» **WHAT IS EXPECTED**
In the listing below, how many lines hold the string "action"? Reply with the number and nothing else.

┌──

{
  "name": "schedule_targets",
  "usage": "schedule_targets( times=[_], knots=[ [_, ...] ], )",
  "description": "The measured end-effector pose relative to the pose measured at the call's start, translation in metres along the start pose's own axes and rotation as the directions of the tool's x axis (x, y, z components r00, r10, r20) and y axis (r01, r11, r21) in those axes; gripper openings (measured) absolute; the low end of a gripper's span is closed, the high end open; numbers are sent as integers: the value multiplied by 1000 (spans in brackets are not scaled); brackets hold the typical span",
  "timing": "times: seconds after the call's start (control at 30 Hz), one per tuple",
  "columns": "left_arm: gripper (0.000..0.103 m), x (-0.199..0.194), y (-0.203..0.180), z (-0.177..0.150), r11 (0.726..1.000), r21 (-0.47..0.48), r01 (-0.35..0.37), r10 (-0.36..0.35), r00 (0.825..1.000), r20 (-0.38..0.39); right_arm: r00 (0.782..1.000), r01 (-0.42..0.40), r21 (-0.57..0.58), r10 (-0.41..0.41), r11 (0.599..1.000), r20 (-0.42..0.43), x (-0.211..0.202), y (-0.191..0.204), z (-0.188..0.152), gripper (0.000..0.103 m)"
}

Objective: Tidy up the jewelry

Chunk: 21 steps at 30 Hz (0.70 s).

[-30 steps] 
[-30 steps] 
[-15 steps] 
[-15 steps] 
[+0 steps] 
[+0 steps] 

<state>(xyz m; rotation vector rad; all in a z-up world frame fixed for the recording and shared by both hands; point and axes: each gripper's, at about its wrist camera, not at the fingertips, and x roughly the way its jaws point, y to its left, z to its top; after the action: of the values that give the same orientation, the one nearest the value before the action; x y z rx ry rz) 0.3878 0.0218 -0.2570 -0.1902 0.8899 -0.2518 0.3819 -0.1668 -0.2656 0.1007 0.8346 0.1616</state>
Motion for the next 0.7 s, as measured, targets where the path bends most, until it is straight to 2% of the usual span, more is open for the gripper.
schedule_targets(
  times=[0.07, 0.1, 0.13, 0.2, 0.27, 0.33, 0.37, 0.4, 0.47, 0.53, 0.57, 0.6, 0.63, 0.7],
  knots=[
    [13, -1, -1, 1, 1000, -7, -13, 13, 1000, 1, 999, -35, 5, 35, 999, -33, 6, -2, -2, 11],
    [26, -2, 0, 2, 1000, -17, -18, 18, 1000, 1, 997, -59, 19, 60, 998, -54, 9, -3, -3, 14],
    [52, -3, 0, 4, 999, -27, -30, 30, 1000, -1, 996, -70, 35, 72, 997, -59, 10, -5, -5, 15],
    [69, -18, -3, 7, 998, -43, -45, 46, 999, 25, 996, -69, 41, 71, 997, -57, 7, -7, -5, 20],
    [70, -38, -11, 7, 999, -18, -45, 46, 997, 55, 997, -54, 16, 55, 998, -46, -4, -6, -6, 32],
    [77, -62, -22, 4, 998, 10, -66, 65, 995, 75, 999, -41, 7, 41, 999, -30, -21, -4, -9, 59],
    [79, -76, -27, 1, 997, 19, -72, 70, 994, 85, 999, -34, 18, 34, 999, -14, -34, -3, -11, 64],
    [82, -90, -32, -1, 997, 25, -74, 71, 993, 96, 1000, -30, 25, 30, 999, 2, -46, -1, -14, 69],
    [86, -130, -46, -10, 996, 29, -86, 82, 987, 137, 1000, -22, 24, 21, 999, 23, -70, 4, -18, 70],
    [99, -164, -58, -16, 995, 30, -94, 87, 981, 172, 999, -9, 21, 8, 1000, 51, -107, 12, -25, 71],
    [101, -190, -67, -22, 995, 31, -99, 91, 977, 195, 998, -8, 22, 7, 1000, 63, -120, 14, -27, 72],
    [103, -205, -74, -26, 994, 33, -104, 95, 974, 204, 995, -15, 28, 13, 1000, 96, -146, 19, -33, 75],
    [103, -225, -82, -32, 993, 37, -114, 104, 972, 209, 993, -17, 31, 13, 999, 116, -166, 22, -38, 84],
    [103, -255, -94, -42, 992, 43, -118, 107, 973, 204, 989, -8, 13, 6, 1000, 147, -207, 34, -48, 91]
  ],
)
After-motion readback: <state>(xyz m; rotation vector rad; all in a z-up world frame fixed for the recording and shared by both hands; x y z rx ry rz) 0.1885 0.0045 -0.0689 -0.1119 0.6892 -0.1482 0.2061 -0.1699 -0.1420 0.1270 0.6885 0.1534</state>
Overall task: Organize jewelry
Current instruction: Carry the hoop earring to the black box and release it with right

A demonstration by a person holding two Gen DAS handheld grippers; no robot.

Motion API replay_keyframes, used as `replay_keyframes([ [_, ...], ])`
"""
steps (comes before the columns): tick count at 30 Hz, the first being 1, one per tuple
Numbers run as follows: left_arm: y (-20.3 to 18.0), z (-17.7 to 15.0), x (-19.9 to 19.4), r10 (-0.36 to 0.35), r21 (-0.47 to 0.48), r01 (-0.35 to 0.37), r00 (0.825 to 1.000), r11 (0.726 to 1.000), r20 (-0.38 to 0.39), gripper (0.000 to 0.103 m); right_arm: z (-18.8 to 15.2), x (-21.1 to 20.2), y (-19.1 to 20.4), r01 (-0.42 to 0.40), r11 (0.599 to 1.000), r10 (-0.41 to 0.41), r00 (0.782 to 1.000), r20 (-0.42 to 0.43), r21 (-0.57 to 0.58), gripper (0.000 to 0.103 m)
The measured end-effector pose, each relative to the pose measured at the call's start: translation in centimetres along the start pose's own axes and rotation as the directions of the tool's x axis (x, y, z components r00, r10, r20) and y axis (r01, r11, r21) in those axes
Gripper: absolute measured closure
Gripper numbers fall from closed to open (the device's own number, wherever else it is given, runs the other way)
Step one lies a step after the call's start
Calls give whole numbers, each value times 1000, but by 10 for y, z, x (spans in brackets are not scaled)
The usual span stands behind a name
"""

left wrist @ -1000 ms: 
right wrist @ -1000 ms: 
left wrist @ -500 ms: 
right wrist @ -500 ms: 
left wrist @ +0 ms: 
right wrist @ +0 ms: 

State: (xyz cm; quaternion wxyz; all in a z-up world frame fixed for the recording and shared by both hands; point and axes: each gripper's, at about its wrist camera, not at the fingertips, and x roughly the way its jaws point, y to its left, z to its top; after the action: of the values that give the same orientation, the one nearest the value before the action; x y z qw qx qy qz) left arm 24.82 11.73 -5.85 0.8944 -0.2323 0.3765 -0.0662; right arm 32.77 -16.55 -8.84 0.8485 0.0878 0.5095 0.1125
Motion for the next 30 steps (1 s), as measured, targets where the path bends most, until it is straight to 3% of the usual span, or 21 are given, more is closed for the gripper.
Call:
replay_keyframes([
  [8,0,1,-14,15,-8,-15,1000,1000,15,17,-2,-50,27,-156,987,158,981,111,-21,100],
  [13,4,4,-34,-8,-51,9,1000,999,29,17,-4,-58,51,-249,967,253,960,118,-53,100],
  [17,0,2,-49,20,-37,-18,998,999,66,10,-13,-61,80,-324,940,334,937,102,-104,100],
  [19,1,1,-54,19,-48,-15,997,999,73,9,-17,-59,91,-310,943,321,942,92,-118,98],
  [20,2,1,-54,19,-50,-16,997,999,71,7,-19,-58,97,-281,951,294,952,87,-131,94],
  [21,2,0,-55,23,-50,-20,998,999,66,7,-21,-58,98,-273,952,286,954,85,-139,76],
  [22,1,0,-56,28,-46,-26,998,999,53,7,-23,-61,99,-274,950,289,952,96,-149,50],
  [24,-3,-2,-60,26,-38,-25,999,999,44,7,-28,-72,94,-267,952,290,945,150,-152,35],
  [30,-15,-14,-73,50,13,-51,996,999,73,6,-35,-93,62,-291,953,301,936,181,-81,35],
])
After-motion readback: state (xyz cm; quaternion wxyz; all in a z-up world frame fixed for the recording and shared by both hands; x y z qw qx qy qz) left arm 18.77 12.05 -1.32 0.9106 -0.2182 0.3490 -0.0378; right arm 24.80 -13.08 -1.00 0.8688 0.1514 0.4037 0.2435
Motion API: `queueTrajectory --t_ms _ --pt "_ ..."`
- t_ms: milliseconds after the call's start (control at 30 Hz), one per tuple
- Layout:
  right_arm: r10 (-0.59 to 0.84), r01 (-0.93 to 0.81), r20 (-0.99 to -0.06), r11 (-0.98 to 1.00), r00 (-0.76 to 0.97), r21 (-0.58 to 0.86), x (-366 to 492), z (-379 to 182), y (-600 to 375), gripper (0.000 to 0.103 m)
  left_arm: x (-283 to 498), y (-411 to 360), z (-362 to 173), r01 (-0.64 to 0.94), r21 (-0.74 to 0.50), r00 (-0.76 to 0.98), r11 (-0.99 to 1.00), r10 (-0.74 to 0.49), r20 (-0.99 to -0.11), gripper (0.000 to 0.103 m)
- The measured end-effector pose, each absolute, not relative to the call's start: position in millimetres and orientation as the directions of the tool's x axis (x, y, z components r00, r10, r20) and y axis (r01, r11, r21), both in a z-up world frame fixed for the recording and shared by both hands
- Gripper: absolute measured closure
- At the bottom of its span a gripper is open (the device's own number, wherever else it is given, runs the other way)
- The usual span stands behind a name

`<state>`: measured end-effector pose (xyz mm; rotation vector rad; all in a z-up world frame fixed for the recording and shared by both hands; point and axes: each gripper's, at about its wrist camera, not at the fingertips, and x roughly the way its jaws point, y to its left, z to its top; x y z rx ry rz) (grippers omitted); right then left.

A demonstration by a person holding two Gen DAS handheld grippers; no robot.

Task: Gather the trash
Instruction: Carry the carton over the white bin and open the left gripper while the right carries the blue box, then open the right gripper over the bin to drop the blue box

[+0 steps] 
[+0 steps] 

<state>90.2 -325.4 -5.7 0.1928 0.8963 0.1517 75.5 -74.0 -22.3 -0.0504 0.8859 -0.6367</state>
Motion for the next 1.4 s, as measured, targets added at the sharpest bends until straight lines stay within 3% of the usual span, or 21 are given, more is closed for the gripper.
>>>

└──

» **RESPONSE**
2